The Shanghai Stock Exchange (SSE) is the largest in mainland China. Many investments are traded on the exchange, including stocks, bonds, and mutual funds. The Shenzhen Stock Exchange (SZSE) is the second-largest stock exchange operating independently in China.
Euronext is Europe's largest stock exchange, and although it has undergone multiple mergers, it was initially formed by the mergers of the Amsterdam, Paris, and Brussels stock exchanges. The London Stock Exchange (LSE) is located in the United Kingdom and is the second-largest exchange in Europe. The most popular index within the LSE is the Financial Times Stock Exchange (FTSE) 100 Share Index. The “Footsie” contains the top 100 well-established publicly-traded companies or blue-chip stocks.
Coinbase is the leading cryptocurrency exchange in the United States. Coinbase has an advanced trading platform that facilitates cryptocurrency trades for retail investors and custodial accounts for institutions. Although Bitcoin is the most popular cryptocurrency, others are traded via Coinbase, such as Ethereum and Litecoin. Coinbase is licensed as a cryptocurrency exchange in 42 U.S. states.
Binance is the leading global exchange for cryptocurrencies with an average trading volume of 2 billion per day. However, Binance doesn't currently allow for deposits in U.S. dollars but allows for a few cryptocurrencies to be transacted via a credit or debit card. The exchange allows other currency deposits, including euros.
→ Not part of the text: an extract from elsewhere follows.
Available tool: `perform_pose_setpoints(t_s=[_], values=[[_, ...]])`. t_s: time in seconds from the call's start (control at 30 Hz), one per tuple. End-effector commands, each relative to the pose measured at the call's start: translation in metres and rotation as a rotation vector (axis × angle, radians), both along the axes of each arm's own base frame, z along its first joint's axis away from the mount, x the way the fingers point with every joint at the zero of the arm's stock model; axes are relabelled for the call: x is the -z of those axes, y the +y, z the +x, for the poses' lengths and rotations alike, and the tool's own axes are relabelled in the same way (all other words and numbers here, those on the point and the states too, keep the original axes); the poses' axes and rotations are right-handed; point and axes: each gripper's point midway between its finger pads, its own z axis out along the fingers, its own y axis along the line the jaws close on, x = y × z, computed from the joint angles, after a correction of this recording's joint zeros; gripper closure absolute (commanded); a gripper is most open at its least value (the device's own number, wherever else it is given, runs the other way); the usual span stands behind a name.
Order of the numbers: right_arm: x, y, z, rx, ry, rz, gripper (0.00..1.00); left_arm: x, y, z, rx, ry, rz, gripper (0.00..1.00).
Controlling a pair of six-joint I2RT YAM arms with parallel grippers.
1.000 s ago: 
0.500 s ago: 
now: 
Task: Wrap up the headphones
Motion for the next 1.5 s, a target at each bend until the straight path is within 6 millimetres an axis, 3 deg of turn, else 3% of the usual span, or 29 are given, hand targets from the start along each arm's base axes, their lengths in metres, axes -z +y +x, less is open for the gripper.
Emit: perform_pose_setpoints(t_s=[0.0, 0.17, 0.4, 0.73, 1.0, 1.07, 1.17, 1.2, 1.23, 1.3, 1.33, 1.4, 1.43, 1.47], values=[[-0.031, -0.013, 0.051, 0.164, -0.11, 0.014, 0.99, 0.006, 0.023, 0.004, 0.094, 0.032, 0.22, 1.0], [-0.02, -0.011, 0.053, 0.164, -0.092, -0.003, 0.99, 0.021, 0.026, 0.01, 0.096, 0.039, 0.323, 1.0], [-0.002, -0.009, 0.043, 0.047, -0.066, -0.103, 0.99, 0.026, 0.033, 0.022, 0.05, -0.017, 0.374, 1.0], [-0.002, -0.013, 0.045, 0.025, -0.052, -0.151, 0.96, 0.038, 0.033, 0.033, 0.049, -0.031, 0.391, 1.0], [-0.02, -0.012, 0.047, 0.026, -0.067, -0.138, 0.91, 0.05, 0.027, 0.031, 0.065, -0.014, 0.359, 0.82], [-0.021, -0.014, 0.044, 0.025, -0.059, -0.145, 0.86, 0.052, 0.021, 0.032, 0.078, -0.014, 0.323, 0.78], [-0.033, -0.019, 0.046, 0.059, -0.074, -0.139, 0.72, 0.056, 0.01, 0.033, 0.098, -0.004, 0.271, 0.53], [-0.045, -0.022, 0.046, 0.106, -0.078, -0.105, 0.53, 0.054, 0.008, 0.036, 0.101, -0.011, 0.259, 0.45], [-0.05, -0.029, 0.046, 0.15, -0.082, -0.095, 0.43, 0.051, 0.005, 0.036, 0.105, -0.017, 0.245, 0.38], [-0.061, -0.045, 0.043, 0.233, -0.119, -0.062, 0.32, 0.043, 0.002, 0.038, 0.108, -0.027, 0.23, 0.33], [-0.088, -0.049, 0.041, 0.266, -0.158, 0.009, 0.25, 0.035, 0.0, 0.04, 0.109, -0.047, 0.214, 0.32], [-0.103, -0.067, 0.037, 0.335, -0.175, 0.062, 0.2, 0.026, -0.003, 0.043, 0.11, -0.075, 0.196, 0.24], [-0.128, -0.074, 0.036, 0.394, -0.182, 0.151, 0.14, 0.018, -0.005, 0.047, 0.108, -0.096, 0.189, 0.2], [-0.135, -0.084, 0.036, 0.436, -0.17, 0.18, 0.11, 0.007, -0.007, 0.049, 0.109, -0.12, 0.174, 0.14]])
Kraken is a San Francisco-based cryptocurrency exchange where investors can buy or sell cryptocurrencies using various fiat currencies, including U.S. dollars, euros, Canadian dollars, and the Japanese yen. More than a dozen virtual currencies can be traded via the Kraken exchange, including Bitcoin, Ethereum, EOS, and Monero. As in the case of most crypto exchanges, investors need to establish and fund their digital wallet, which links to the trading account.
Stock Exchanges FAQs
What Are the 3 Major Stock Exchanges in the U.S.?
The New York Stock Exchange (NYSE) is the largest stock exchange in the U.S. and the world by market capitalization. The NASDAQ is the second-largest stock exchange in the U.S. while the American Stock Exchange, which is now known as NYSE Amex Equities after the acquisition by NYSE Euronext in 2008, is the third-largest in the U.S.
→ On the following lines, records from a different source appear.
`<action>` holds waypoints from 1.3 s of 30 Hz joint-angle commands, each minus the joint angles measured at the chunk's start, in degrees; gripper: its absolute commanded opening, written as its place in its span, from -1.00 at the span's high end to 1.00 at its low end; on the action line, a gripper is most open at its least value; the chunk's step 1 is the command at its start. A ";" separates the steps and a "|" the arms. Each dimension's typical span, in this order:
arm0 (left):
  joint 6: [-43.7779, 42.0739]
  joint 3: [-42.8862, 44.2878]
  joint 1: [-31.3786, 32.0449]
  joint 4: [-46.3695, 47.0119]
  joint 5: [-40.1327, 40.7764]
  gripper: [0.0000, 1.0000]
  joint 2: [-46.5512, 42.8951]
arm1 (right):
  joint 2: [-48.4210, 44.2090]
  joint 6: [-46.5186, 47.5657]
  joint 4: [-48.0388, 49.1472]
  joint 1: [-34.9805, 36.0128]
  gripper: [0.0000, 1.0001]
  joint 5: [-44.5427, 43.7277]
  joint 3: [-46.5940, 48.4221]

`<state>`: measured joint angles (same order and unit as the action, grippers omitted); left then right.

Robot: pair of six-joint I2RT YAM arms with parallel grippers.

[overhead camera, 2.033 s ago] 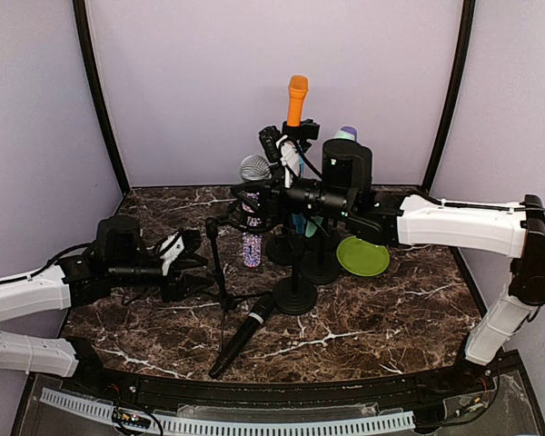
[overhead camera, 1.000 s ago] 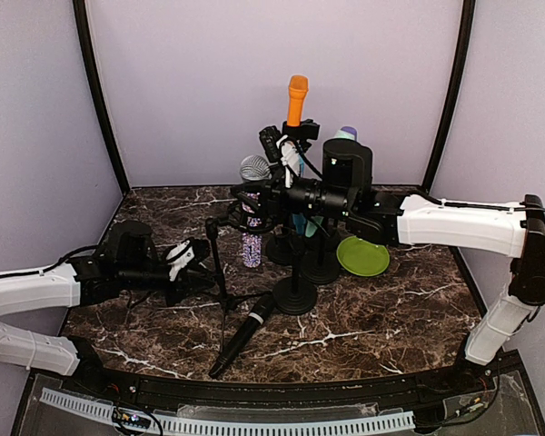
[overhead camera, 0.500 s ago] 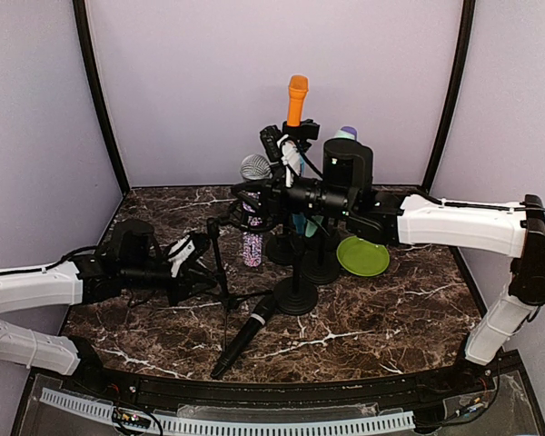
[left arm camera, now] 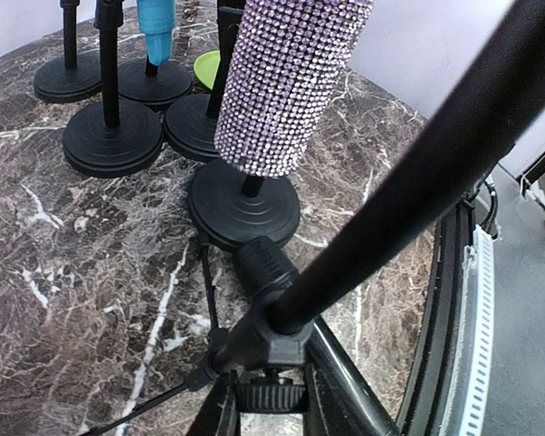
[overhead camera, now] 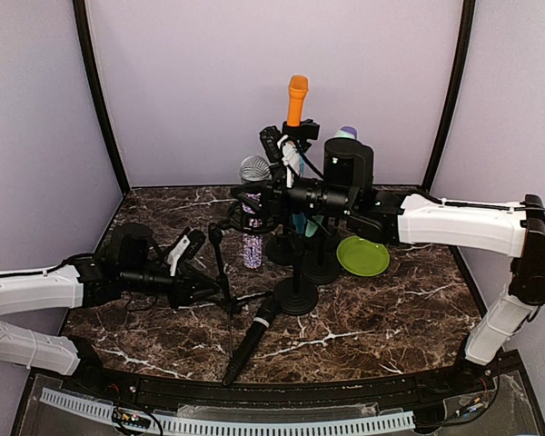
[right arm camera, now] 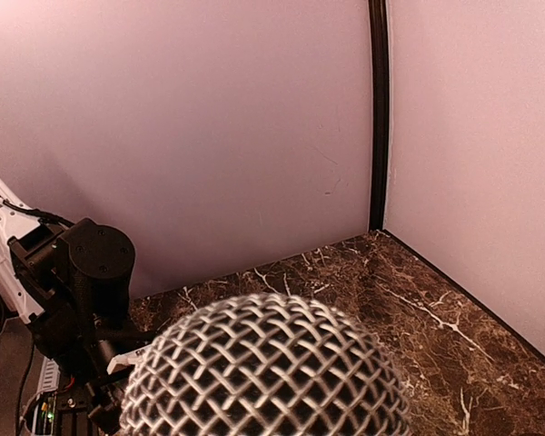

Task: Remove the microphone from the stand
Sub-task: Unscrew the knob on the microphone stand.

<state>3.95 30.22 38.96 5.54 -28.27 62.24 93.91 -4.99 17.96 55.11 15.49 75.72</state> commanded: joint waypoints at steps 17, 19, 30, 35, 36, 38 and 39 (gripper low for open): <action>19.12 -5.29 -9.65 14.31 -23.26 1.00 4.18 | 0.22 2.05 1.74 1.55 0.69 -0.11 3.29; 20.91 -5.38 -10.10 15.67 -24.99 1.00 5.35 | 0.22 2.46 1.62 1.77 0.69 -0.09 3.21; 23.43 -4.89 -12.43 15.81 -29.78 1.00 9.05 | 0.62 3.75 0.57 2.76 0.69 0.14 3.33; 22.26 -4.00 -12.56 14.73 -28.39 0.85 8.79 | 0.75 4.15 -0.08 3.12 0.69 -0.67 3.29; 21.50 -3.75 -12.53 14.31 -28.23 0.63 8.80 | 0.75 4.20 -0.12 3.22 0.69 -0.72 3.25; 19.77 -2.88 -12.51 11.17 -27.50 0.30 8.30 | 0.67 4.15 -0.12 3.22 0.67 -1.05 3.16; 18.90 -2.11 -12.51 10.20 -26.52 0.20 8.01 | 0.60 4.06 -0.11 3.24 0.62 -1.26 3.12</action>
<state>25.69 25.71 26.85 21.17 -56.88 70.87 94.30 -1.26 15.84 57.45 14.92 76.64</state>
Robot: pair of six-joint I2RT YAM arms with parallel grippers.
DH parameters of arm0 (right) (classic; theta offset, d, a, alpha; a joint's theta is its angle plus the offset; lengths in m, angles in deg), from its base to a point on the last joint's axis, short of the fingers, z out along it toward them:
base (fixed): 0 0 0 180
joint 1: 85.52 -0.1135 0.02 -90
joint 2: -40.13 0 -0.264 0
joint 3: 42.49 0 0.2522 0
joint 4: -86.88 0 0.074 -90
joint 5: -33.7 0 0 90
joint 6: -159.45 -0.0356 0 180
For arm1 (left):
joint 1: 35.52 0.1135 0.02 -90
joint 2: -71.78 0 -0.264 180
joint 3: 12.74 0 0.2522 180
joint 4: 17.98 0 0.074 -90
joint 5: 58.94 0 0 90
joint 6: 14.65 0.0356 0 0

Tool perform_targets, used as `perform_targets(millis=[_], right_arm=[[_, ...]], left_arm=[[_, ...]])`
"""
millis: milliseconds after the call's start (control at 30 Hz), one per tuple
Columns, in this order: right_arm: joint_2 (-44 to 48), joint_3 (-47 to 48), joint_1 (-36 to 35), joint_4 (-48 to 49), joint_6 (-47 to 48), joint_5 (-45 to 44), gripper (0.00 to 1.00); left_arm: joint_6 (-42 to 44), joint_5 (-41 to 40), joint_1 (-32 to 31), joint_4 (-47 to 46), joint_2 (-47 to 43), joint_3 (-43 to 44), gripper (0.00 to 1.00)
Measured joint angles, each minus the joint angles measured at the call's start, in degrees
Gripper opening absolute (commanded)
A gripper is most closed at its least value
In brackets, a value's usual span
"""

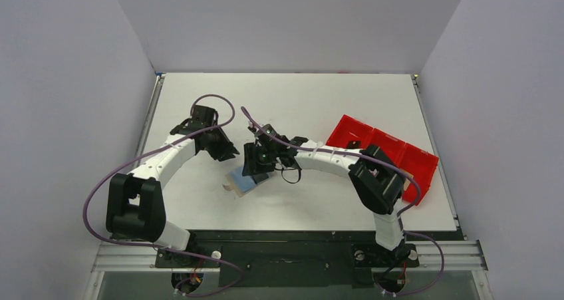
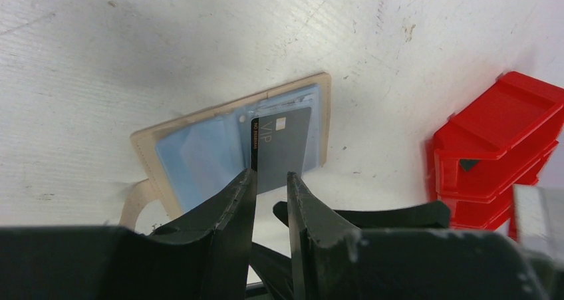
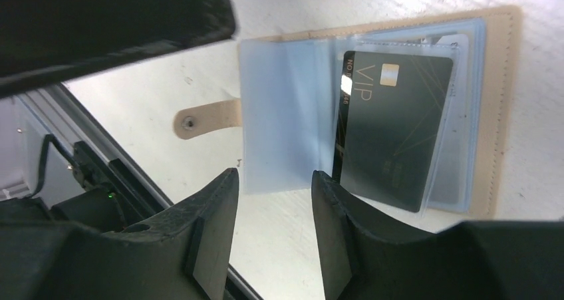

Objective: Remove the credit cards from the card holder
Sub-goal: Remove the credit card from the card holder.

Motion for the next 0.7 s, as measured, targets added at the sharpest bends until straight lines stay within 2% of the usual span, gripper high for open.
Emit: perform_targets(millis=[267, 400, 700], right_arm=[[7.06, -1.6, 2.38, -1.25, 0.5, -5.53, 0.28], [6.4, -1.57, 3.63, -3.48, 1.4, -8.11, 0.14], [0.59, -0.5, 3.26, -7.96, 2.99, -11.63, 0.09]], left_arm=[[-0.2, 4.39, -0.11, -1.03, 2.08, -0.46, 0.21], [-0.26, 5.29, -0.72, -2.4, 3.26, -2.01, 0.21], [-0.22, 8.37, -2.4, -8.96, 4.46, -10.21, 0.21]])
What Is a Simple Definition of Stock Exchange?
A stock exchange is a market that brings together buyers and sellers to facilitate investments in stocks.
What Is the Difference Between Stock Exchange and Stock Market?
A stock exchange is a marketplace or the infrastructure that facilitates equity trading. On the other hand, a stock market is an umbrella term representing all of the stocks that trade in a particular region or country. A stock market is often represented as an index or grouping of various stocks such as the S&P 500.
What Is the Purpose of a Stock Exchange?
A stock exchange brings companies and investors together. A stock exchange helps companies raise capital or money by issuing equity shares to be sold to investors. The companies invest those funds back into their business, and investors, ideally, earn a profit from their investment in those companies.
The Bottom Line
Every stock must list on an exchange where buyers and sellers meet. The two big U.S. exchanges are the NYSE and the Nasdaq. Companies listed on either of these exchanges must meet various minimum requirements and baseline rules concerning the "independence" of their boards.
But these are by no means the only legitimate exchanges. Electronic communication networks are relatively new, but they are sure to grab a bigger slice of the transaction pie in the future. Finally, the OTC market is a fine place for experienced investors with an itch to speculate and the know-how to conduct a little extra due diligence.